Under the EU’s Data Protection Directive, personal data cannot be transferred out of the European Economic Area unless there is adequate protection of the data. One way of ensuring adequate protection is to conduct an individual assessment of the way the particular data will be protected in the destination country. Another possibility is if the destination country has been approved as having adequate data protection laws, but only a few have been approved so far – Argentina, Canada, Guernsey, Isle of Man, Jersey and Switzerland, plus entities in the US that comply with certain rules called the ‘Safe Harbor’ rules. A more common way of ensuring adequate protection is by entering into contracts with the organisations in the destination country on terms approved or designated by the European Commission.
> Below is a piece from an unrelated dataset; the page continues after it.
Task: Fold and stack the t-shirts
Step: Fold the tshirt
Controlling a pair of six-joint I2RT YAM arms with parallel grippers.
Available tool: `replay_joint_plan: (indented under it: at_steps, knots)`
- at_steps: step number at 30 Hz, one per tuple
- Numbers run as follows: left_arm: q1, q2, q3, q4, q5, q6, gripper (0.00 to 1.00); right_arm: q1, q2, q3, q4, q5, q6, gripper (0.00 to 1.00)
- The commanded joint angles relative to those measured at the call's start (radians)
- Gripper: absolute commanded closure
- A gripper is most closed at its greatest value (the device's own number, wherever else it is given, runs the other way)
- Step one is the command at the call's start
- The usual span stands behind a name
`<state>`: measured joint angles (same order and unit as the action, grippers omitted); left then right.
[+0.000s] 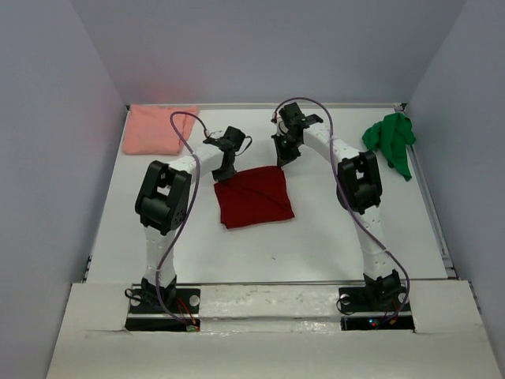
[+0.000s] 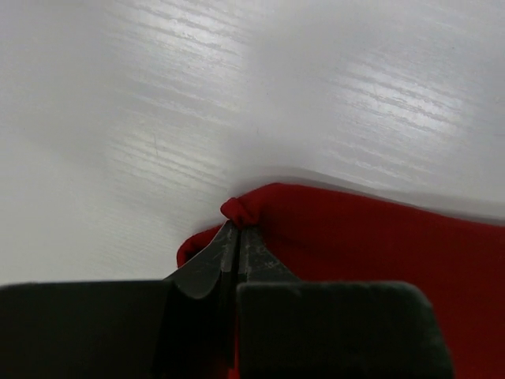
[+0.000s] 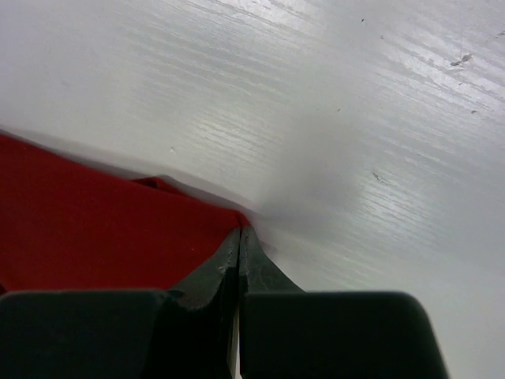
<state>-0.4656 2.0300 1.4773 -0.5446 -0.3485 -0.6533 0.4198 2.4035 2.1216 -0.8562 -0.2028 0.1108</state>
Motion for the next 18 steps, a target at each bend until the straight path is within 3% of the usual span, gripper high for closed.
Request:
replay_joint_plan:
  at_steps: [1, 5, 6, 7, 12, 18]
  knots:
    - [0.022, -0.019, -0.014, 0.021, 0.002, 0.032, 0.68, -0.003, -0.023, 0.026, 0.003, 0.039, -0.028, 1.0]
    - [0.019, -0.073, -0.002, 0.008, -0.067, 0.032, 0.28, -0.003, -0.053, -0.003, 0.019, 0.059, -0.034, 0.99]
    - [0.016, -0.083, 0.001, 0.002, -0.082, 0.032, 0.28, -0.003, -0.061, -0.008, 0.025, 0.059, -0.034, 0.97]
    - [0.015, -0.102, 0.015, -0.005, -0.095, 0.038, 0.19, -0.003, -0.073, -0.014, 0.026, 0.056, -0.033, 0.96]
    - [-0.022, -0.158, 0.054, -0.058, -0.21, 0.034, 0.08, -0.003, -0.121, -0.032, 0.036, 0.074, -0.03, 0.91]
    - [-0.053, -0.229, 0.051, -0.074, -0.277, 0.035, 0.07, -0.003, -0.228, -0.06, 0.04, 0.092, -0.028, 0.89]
The Commission has just updated the rules and data export contract terms that apply when a European data controller transfers data to a data processor that is not based in the EEA. A ‘data controller’ is someone who decides and controls what happens to personal data, and a ‘data processor’ is someone who processes personal data on behalf of a data controller but does not take decisions in relation to the personal data and is not ultimately responsible for that data. The new rules allow for the data processor to sub-contract the processing of the data to sub-processors under certain conditions, including by obtaining the prior written consent of the data controller that is exporting the data out of the EEA. The development is aimed at keeping pace with the way business is done, and in particular different levels of outsourcing in a chain.
Separate contract terms continue to exist in relation to transfers of data from data controllers within the EEA to data controllers outside of the EEA. They are unaffected by the updated contract terms in data controller to data processor situations.